# The $\chi^2$-Distribution

## Objectives
- Calculate probabilities using the $\chi$^2-distribution.

## The $\chi^2$-Distribution

In this chapter, we learn about how to conduct hypothesis tests using the $\chi^2$-distribution. The $\chi^2$-distribution ($\chi$ is the Greek letter "chi", pronounced "kai") is different than the normal distribution or the $t$-distribution. Like the $t$-distribution, the $\chi^2$-distribution depends on the degrees of freedom $df$, and there are different $\chi^2$-distributions for different values of the degrees of freedom. The mean of the $\chi^2$-distribution is $\mu = df$, where $df$ is the degrees of freedom. The standard deviation is $\sigma = \sqrt{2(df)}$.

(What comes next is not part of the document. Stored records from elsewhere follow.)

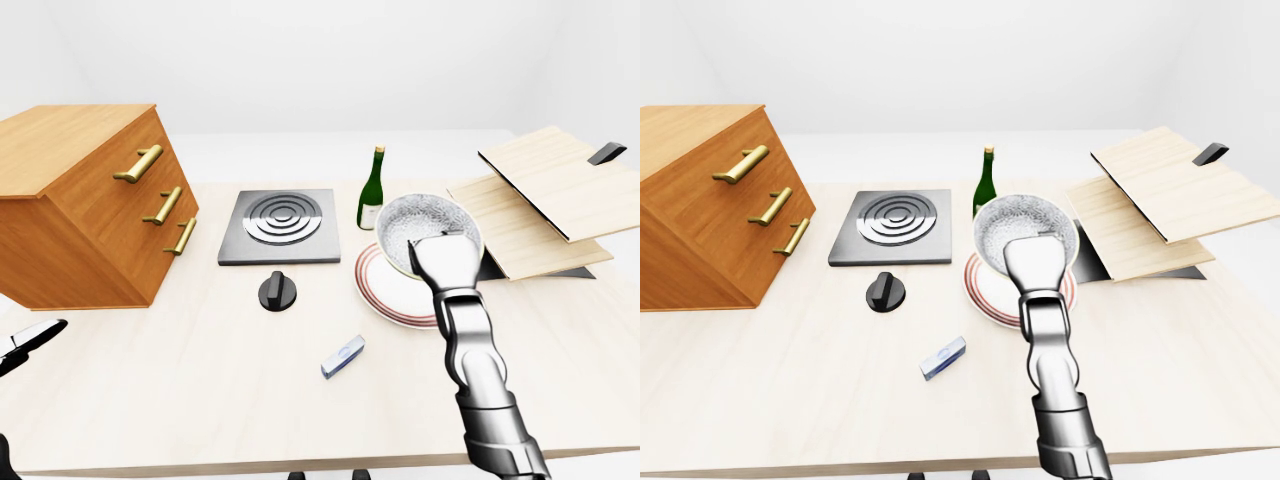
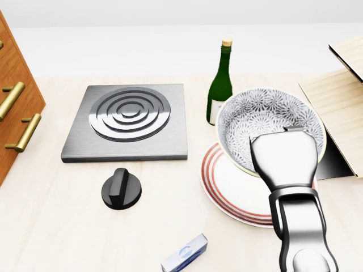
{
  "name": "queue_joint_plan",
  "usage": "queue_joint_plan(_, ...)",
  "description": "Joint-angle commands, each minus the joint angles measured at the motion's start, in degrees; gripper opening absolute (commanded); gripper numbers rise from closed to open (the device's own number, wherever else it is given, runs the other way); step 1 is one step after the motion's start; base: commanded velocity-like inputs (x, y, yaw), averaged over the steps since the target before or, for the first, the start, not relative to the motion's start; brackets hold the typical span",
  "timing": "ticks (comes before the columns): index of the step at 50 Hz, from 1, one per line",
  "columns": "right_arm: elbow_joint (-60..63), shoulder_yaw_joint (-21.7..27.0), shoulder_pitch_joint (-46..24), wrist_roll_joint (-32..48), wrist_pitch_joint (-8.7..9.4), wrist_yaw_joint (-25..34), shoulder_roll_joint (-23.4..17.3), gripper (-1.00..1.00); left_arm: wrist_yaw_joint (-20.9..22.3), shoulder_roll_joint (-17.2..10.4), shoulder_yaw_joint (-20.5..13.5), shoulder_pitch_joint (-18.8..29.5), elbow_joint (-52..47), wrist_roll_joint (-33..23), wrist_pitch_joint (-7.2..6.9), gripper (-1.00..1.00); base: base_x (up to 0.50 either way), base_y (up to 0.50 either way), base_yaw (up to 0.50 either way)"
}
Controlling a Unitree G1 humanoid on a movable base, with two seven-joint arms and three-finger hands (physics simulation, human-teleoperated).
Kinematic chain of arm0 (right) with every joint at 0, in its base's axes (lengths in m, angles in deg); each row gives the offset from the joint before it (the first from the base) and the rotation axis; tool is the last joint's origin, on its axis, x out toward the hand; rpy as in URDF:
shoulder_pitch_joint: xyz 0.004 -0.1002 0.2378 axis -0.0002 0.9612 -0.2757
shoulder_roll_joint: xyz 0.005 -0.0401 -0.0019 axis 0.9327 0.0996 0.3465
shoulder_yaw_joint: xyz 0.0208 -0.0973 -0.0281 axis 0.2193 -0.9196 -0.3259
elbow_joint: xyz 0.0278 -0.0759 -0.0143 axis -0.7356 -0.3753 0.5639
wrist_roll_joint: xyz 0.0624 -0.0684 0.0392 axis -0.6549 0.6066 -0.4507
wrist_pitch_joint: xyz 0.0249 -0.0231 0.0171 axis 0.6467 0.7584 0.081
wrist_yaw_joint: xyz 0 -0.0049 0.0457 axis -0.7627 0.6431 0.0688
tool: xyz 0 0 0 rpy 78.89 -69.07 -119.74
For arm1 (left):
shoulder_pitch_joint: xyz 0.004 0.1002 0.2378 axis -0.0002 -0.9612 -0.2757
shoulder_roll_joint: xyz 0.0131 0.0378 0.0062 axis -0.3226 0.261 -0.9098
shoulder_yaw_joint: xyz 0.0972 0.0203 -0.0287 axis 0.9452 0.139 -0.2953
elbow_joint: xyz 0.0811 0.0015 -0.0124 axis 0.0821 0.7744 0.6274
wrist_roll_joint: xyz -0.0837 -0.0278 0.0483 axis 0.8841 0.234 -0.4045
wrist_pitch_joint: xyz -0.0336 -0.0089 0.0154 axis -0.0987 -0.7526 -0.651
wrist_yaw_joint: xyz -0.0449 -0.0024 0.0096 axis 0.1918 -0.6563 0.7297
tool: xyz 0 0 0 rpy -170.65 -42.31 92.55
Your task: Pick up the akita bowl and put it on the plate.
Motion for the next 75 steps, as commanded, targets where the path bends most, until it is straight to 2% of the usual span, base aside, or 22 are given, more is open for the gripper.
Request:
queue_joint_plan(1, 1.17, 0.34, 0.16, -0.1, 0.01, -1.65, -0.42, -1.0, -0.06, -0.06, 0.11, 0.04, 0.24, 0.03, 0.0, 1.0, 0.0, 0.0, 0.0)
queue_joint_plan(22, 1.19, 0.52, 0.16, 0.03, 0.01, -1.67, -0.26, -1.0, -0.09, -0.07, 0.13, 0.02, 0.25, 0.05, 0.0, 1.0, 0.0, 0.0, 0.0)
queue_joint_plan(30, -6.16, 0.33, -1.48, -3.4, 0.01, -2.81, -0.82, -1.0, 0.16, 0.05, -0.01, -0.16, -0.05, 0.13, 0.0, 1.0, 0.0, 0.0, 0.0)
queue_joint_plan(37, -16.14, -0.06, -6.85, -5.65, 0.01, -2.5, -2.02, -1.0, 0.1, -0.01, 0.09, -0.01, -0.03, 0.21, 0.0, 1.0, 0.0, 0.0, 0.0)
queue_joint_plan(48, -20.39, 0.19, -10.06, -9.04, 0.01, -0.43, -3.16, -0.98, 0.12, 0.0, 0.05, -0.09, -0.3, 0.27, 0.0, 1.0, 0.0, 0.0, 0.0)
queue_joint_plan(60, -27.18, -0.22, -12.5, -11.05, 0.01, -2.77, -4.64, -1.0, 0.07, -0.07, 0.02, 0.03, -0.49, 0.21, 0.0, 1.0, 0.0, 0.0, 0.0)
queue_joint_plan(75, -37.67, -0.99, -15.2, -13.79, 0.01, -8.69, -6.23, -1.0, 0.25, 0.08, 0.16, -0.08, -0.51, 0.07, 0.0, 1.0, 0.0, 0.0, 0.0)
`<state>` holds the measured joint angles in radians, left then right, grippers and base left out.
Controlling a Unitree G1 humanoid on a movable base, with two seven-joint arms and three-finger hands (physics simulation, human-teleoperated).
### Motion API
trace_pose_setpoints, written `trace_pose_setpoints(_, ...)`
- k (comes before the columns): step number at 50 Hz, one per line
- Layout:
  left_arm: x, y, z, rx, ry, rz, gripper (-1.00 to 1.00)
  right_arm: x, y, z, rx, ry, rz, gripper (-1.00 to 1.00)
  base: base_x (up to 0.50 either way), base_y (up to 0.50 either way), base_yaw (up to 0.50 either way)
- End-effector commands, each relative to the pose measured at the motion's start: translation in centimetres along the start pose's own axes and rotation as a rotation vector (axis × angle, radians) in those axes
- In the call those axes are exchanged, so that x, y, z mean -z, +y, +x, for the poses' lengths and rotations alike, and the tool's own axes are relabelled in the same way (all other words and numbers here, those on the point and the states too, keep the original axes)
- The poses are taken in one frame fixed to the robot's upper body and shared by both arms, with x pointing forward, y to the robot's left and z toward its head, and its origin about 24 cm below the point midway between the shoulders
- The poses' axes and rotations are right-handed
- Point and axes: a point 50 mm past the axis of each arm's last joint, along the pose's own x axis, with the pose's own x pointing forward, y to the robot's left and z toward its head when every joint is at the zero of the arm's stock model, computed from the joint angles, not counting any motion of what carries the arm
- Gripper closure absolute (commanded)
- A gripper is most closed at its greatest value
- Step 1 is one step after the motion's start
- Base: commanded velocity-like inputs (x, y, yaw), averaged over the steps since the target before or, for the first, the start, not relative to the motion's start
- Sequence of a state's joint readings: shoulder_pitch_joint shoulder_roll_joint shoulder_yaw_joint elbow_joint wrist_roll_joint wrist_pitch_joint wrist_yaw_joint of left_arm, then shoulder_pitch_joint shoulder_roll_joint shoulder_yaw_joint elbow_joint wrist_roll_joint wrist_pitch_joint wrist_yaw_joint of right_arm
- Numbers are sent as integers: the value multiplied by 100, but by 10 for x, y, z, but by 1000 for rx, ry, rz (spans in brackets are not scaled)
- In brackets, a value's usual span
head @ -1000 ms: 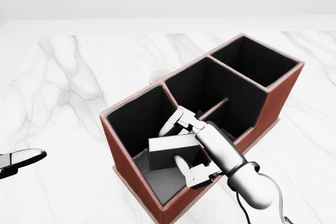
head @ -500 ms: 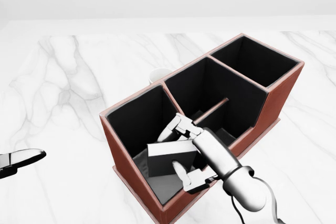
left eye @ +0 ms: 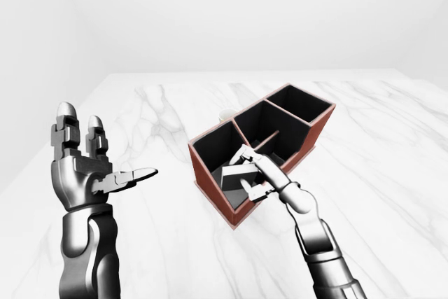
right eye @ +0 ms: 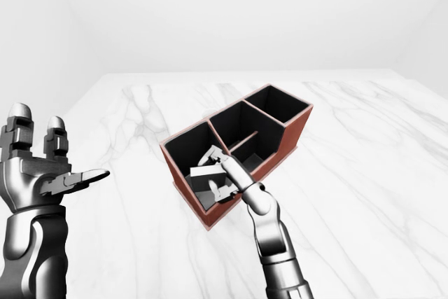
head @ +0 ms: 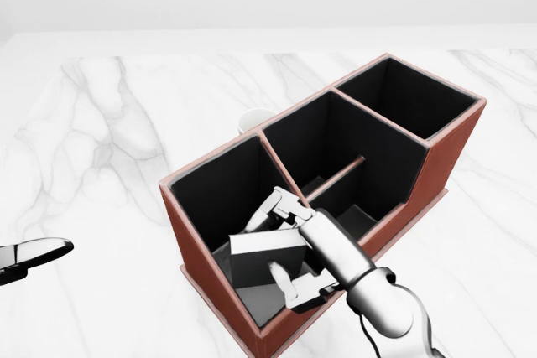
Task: Pick up the book and place it in the left compartment of the caddy.
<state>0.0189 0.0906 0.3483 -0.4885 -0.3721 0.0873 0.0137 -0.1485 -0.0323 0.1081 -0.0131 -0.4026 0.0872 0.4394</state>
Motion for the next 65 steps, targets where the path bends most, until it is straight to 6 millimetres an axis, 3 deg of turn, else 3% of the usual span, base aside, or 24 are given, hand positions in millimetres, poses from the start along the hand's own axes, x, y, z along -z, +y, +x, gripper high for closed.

The random variable for a $\chi^2$-distribution with $k$ degrees of freedom is the sum of $k$ independent squared standard normal variables:

$$ \chi^2 = Z_1^2 + Z_2^2 + \cdots + Z_k^2. $$

Unlike the normal distribution and the $t$-distribution, the curve of the $\chi^2$-distribution is asymmetrical.

In [1]:
png("chisq_diff_df.png", width = 1000, height = 750)

#par(mar = c(2, 0, 0, 0))
par(mfrow = c(3, 1), mar = c(2, 0, 0, 0), mgp = c(3, 2, 0))

x = seq(0, 60, 0.01)
y1 = dchisq(x, df = 2)
y2 = dchisq(x, df = 8)
y3 = dchisq(x, df = 24)

polyx = c(0, x, 60)
polyy1 = c(0, y1, 0)
polyy2 = c(0, y2, 0)
polyy3 = c(0, y3, 0)

M = dchisq(0, 2)

plot(x, y1, type="l", xlab = "", ylab = "", ylim = c(0, M), axes = FALSE, cex = 2, cex.lab = 2)
polygon(polyx, polyy1, col = "gray90", border = "NA")
text(3.9, dchisq(2, 2) + 0.01, labels = "df = 2", cex = 3, pos = 3)
axis(1, pos=0, at=0:60, lwd.ticks = 0, cex.axis = 3)
lines(c(2, 2), c(0, dchisq(2, 2)), type = "l", lty = 2)
lines(x, y1, type="l")
lines(c(0, 0), c(0, M))

plot(x, y2, type="l", xlab = "", ylab = "", ylim = c(0, M), axes = FALSE, cex = 2, cex.lab = 2)
polygon(polyx, polyy2, col = "gray90", border = "NA")
text(8, dchisq(8, 8) + 0.01, labels = "df = 8", cex = 3, pos = 3)
axis(1, pos=0, at=0:60, lwd.ticks = 0, cex.axis = 3)
lines(c(8, 8), c(0, dchisq(8, 8)), type = "l", lty = 2)
lines(x, y2, type="l")

plot(x, y3, type="l", xlab = "", ylab = "", ylim = c(0, M), axes = FALSE, cex = 2, cex.lab = 2)
polygon(polyx, polyy3, col = "gray90", border = "NA")
text(24, dchisq(24, 24), labels = "df = 24", cex = 3, pos = 3)
axis(1, pos=0, at=0:60, lwd.ticks = 0, cex.axis = 3)
lines(c(24, 24), c(0, dchisq(24, 24)), type = "l", lty = 2)
lines(x, y3, type="l")

dev.off()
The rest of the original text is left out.